Version Platform License Core Health Coverage

Your support team's second brain — ML-powered answers from your own knowledge base, in under 25ms, without sending a single query to the cloud.

AssistSupport combines local LLM inference with a hybrid ML search pipeline to generate accurate, KB-informed IT support responses. A logistic regression intent classifier routes queries before a TF-IDF retriever finds candidates, and a cross-encoder reranker sharpens relevance before the response is drafted. The entire pipeline — app, sidecar, and model inference — runs on your machine. Core SQLite data and token material are encrypted at rest via SQLCipher (AES-256); optional vector-search embeddings stay local but are not currently encrypted at rest when vector search is enabled. See docs/SECURITY.md for the full security architecture.

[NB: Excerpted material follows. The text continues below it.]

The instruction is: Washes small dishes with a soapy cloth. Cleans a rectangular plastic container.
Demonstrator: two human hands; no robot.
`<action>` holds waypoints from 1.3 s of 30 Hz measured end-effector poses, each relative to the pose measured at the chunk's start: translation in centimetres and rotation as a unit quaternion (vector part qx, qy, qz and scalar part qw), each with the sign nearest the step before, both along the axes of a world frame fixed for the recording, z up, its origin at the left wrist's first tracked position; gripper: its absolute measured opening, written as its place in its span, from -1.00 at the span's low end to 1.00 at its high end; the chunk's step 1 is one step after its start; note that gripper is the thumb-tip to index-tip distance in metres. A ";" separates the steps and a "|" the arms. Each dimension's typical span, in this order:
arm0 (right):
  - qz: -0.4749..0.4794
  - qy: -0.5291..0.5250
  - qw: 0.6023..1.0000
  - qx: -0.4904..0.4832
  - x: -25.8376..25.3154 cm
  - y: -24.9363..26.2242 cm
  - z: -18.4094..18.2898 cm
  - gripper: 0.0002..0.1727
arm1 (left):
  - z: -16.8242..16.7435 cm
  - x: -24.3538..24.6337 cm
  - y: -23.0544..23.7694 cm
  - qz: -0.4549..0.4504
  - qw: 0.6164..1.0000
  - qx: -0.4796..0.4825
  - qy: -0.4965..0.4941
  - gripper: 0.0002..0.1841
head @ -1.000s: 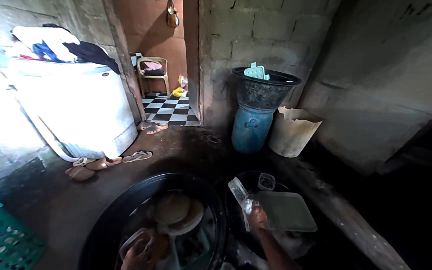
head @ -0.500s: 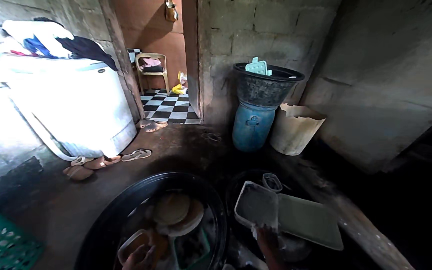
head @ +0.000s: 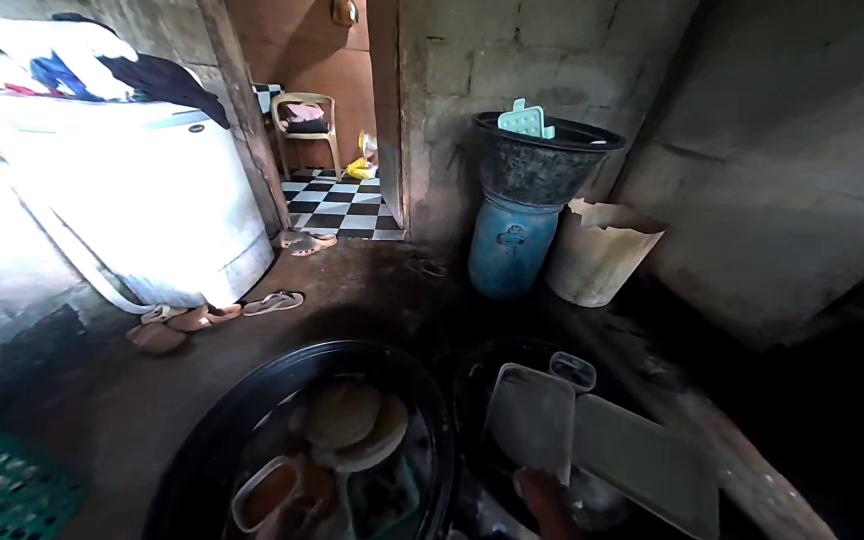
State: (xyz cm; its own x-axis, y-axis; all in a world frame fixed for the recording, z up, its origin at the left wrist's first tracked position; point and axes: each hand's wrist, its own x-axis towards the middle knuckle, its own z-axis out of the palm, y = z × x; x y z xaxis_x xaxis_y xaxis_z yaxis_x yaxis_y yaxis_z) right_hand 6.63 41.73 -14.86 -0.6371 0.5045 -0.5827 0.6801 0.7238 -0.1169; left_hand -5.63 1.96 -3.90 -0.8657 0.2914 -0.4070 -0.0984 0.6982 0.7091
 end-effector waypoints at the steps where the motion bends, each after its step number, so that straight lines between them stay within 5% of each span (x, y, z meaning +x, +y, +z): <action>1: 0.015 -0.012 1.000 -0.005 -0.1 0.1 0.6 -0.59 | -0.2 0.0 -0.1 -0.005 1.000 -0.002 0.004 -0.60; 8: -0.105 -0.012 0.994 0.005 0.6 -0.2 -0.4 -0.49 | 0.1 0.6 -0.3 -0.023 0.999 -0.037 0.005 -0.60; 15: 0.032 -0.030 0.999 0.004 1.0 0.4 0.3 -0.55 | 2.1 0.8 -1.6 -0.023 0.998 -0.065 -0.011 -0.56; 21: -0.045 0.089 0.985 -0.142 -2.6 1.8 1.3 -0.45 | 3.4 0.9 -5.0 0.051 0.995 0.047 0.066 -0.64; 24: -0.005 0.034 0.985 -0.167 -3.9 0.2 4.2 -0.47 | 3.8 -0.1 -6.9 0.125 0.983 0.093 0.094 -0.70; 30: -0.005 0.140 0.921 -0.364 -6.4 -6.4 9.7 -0.58 | 4.2 -1.0 -7.1 0.121 0.990 -0.014 0.075 -0.65; 35: 0.054 0.129 0.965 -0.221 -9.5 -7.3 9.9 -0.54 | 2.8 -1.2 -5.5 -0.031 0.977 -0.209 0.040 -0.57; 39: -0.088 0.117 0.979 -0.139 -7.2 -1.5 8.4 -0.51 | 1.1 -1.6 -5.7 -0.089 0.972 -0.217 0.017 -0.54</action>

User asks:    "Can I use a flash drive?"
ML Intent:    POLICY detected (86% confidence)
Search finds: USB/removable media policy in 21ms
Reranker:     Cross-encoder confirms top result relevance
AI drafts:    "Per IT Security Policy 4.2..."
You copy:     Paste into Jira — done in under a minute

Features

  • ML intent classification — Logistic regression routes queries before retrieval starts.
  • Sub-25ms hybrid search — TF-IDF retrieval plus cross-encoder reranking across 3,500+ KB articles.
  • Encrypted local workspace — Core SQLite data and token material stay local and encrypted at rest via SQLCipher (AES-256). Vector-search embeddings are local but plaintext at rest when the optional vector store is enabled.
  • Trust-gated responses — Confidence modes and source grounding reduce unsupported output.
  • Self-improving feedback loop — KB gap analysis turns low-confidence patterns into follow-up work.
  • Ops-ready workspace — Deployment, rollback, eval, triage, and runbook tooling ship with the app.

Quick Start

Prerequisites

  • Node.js 20+
  • pnpm 9+
  • Rust toolchain (stable) with Tauri v2 prerequisites for macOS

Installation

git clone https://github.com/saagpatel/AssistSupport.git
cd AssistSupport
pnpm install

Run

pnpm dev

Build

pnpm tauri build

Health Checks

Use the daily truth source for normal development and PR confidence:

pnpm health:repo

Use the release-only health command when you need heavier validation:

pnpm health:release

pnpm health:release runs the core repo health path plus coverage generation, build-time, bundle, asset, memory, and Lighthouse checks. API latency and DB query health are skipped unless BASE_URL and DATABASE_URL are configured.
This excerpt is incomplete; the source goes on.